You often hear that the cost of buying a property in Gran Canaria is about 10% on top of the price of the property.
But is it true in Las Palmas, and where exactly does all the money go?
The 10% figure is a good guideline, but the percentage varies. Costs for properties under about 100,000 euros are closer to 11%. Costs for a more expensive property are lower than 10%.
The costs that add up to approximately 10% are as follows…
Property purchase tax
The ITP (Impuesto sobre Trasmisiones Patrimoniales) tax is 6.5% of the purchase price of a second-hand property in Las Palmas. New-build property tax is 7%
The buyer pays ITP and new property purchase tax.
The Spanish tax authorities can demand extra ITP if you underpay for your property. This happens if you pay less than the official market value or if you pay a percentage to the seller in cash.
Read this article if you are tempted to skip ITP by paying for your property in cash.
All Gran Canaria property purchases must take place at a Public Notary Office. The notary is an independent witness who checks that contracts are legal. He is obliged to check that all parties understand a contract before they sign.
Notary costs in Gran Canaria vary from 600 to 1000 euros per property. The cost depends on how many pages are in your purchase contract. Older properties and ones with multiple owners mean longer contracts.
The buyer pays the notary fees.
Property Registry Costs
You pay registry costs once the property is inscribed. This is often several weeks after you sign the compraventa contract at the notary.
The cost of registering a property in Las Palmas varies from 600 to 1000 euros (it’s a page number thing again). The buyer pays the registry costs.
Getting a local mortgage takes time as most banks like their paperwork.

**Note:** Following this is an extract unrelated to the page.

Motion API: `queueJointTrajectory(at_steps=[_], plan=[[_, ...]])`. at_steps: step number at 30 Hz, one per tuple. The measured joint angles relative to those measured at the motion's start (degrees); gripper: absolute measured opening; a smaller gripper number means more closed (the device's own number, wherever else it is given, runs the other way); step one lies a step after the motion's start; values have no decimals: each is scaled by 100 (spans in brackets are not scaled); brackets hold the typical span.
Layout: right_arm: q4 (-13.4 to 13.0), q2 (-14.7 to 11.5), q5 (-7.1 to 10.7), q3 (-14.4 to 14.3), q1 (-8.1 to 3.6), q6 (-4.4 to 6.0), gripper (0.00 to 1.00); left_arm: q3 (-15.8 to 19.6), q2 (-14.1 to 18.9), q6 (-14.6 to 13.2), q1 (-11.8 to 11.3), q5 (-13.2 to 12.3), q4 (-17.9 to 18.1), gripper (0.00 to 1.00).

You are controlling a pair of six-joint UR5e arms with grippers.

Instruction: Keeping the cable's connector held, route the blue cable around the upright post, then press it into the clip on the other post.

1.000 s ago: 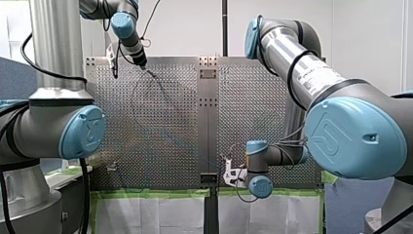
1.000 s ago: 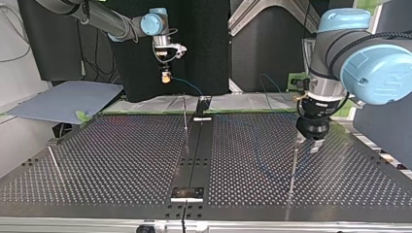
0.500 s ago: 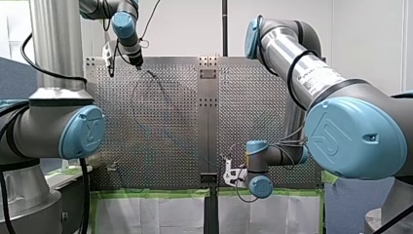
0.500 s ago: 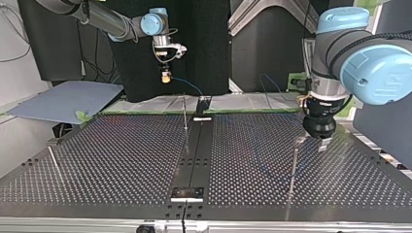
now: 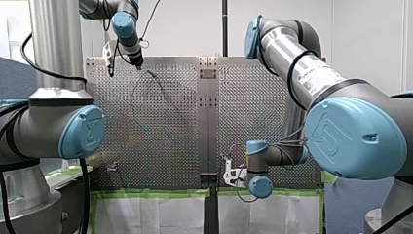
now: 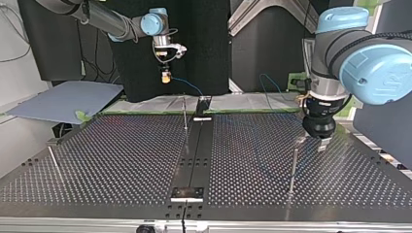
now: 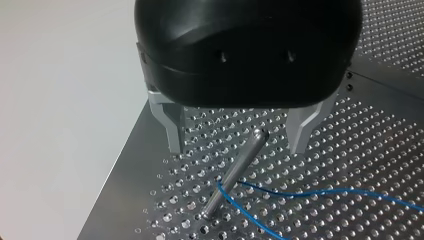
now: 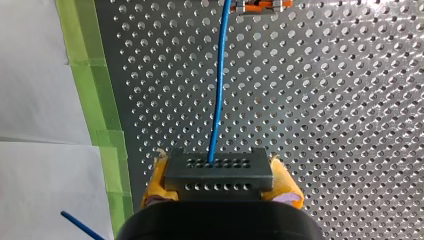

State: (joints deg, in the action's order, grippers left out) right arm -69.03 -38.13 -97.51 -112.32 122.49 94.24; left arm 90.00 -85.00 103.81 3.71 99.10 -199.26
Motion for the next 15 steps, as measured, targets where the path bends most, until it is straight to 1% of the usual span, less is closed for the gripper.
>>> queueJointTrajectory(at_steps=[5, 11, 15], plan=[[9, 1, -5, 2, -1, 0, 0, -1, -75, -194, 105, -15, 44, 100], [26, 2, -22, 2, -15, 32, 0, -215, -366, -524, 399, 233, 83, 100], [31, 2, -26, 1, -20, 41, 0, -438, -591, -757, 630, 338, 219, 100]])
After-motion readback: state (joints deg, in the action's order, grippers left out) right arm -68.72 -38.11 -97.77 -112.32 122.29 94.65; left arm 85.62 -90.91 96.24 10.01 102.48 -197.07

Non-residents need a minimum deposit of 30%. And to provide detailed information about earnings, credit history and financial situation.
Residents need a 20-30% deposit and almost always a year of residency before the banks will consider them.
Local banks are wary of lending to older non-resident clients. This depends on the bank and the borrower’s profile.
Bear in mind that many local mortgages come with extra costs. Banks include property and content insurance, and life insurance up to the value of the mortgage. They also want your utility bills paid from their account.
These extra costs vary depending on the value of our property and mortgage.
A property valuation or tasación is essential if you want to get a mortgage with a local bank. It costs between 200 and 300 euros depending on the size and location of the property.
The upfront cost of a local mortgage in Las Palmas is between 0.5% and 1% of the amount you borrow. This commission is spread over the term of the mortgage so it effectively disappears.
Many foreign buyers use a gestoria to handle the paperwork needed to buy a property in Gran Canaria. They are good value for money as they know exactly what paperwork you need and how to get it.
Using a gestoria to do your paperwork costs around 250 euros for a standard property in Las Palmas.
If you get a mortgage in Gran Canaria, your bank will arrange a gestoria. If you buy in cash, a gestoria still makes life much easier. Ask your estate agent to recommend a good one.
Gestorias in Las Palmas ask their clients for an upfront sum of money called a ‘provisión de fondos’. This is for all the taxes and fees associated with buying a property. You get back any money left over once the process is complete.
You may want to have an architect look over a property that you plan to buy. The cost for a basic structural survey depends on the size of the property and the detail required.
A survey, including a check of the structure and the state of plumbing and wiring, starts at 250 euros.